From the data below, please reproduce exactly everything from the line that contains "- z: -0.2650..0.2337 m" down to the line that contains "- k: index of", with both ends included.
---
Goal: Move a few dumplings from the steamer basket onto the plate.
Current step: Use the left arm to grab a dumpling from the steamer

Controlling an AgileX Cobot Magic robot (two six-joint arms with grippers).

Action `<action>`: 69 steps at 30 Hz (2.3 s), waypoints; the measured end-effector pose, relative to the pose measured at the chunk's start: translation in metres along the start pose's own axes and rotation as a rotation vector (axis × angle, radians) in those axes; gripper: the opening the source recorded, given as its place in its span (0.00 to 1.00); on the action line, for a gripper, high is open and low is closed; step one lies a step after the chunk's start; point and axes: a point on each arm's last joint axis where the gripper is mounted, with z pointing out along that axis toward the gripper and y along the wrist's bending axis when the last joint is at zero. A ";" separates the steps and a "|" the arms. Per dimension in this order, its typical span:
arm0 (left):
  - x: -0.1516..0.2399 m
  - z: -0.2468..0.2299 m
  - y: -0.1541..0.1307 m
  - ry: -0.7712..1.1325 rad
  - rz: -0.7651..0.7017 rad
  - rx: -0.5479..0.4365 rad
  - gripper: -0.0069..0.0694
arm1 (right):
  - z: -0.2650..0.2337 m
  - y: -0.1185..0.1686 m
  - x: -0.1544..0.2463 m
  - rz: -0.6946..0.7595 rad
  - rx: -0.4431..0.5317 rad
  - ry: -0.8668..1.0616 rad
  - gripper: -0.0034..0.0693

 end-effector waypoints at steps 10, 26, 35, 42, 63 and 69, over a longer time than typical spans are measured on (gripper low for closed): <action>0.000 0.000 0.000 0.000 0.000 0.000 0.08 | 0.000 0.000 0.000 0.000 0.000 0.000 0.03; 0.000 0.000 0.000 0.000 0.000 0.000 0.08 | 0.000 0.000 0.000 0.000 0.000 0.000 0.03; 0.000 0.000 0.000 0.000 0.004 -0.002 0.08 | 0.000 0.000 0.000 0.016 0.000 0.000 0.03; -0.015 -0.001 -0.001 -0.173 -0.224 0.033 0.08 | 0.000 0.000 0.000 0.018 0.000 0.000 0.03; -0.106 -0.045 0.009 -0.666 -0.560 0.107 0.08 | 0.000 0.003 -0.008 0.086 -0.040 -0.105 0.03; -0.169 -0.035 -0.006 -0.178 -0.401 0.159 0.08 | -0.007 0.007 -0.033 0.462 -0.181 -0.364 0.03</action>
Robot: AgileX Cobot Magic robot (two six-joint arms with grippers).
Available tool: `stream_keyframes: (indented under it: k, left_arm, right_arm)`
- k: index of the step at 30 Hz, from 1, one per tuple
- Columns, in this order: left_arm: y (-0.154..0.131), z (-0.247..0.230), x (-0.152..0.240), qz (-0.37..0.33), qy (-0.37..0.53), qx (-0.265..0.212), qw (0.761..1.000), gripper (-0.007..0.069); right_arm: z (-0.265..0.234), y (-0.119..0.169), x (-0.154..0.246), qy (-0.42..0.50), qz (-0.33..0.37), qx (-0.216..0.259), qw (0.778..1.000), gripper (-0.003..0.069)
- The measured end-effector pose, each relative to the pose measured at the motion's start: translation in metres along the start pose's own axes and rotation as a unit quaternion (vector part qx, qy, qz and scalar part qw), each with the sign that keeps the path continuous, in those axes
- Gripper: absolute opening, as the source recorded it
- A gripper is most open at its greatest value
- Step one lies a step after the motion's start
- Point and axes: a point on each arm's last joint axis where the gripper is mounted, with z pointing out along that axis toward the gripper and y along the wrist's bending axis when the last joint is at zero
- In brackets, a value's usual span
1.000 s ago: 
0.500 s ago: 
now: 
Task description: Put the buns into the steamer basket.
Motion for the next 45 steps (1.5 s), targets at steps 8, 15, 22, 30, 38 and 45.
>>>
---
§ **SOLUTION TO THIS EXERCISE**:
  - z: -0.2650..0.2337 m
  - y: -0.1185..0.1686 m
  - x: -0.1544..0.2463 m
  - rz: -0.6946..0.7595 rad
  - rx: -0.4431..0.5317 rad
  - ry: -0.8668..1.0616 rad
  - gripper: -0.0034..0.0693

 end-effector waypoints at steps 10, 26, 35, 42, 63 and 69, over a longer time than typical spans are measured on (gripper low for closed): <action>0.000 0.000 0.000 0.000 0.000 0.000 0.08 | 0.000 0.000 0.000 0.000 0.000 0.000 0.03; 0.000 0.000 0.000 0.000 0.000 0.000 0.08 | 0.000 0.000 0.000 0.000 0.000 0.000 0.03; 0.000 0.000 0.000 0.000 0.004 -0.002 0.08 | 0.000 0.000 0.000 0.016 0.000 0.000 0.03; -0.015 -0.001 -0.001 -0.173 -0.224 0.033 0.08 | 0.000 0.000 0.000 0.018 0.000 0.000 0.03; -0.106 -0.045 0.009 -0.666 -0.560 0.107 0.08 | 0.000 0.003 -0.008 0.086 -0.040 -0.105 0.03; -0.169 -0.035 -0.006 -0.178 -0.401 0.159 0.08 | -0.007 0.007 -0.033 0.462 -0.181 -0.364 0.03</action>
Robot: AgileX Cobot Magic robot (two six-joint arms with grippers).
Available tool: `stream_keyframes: (indented under it: k, left_arm, right_arm)`
- k: index of the step at 30 Hz, from 1, one per tuple

No further answer will be given.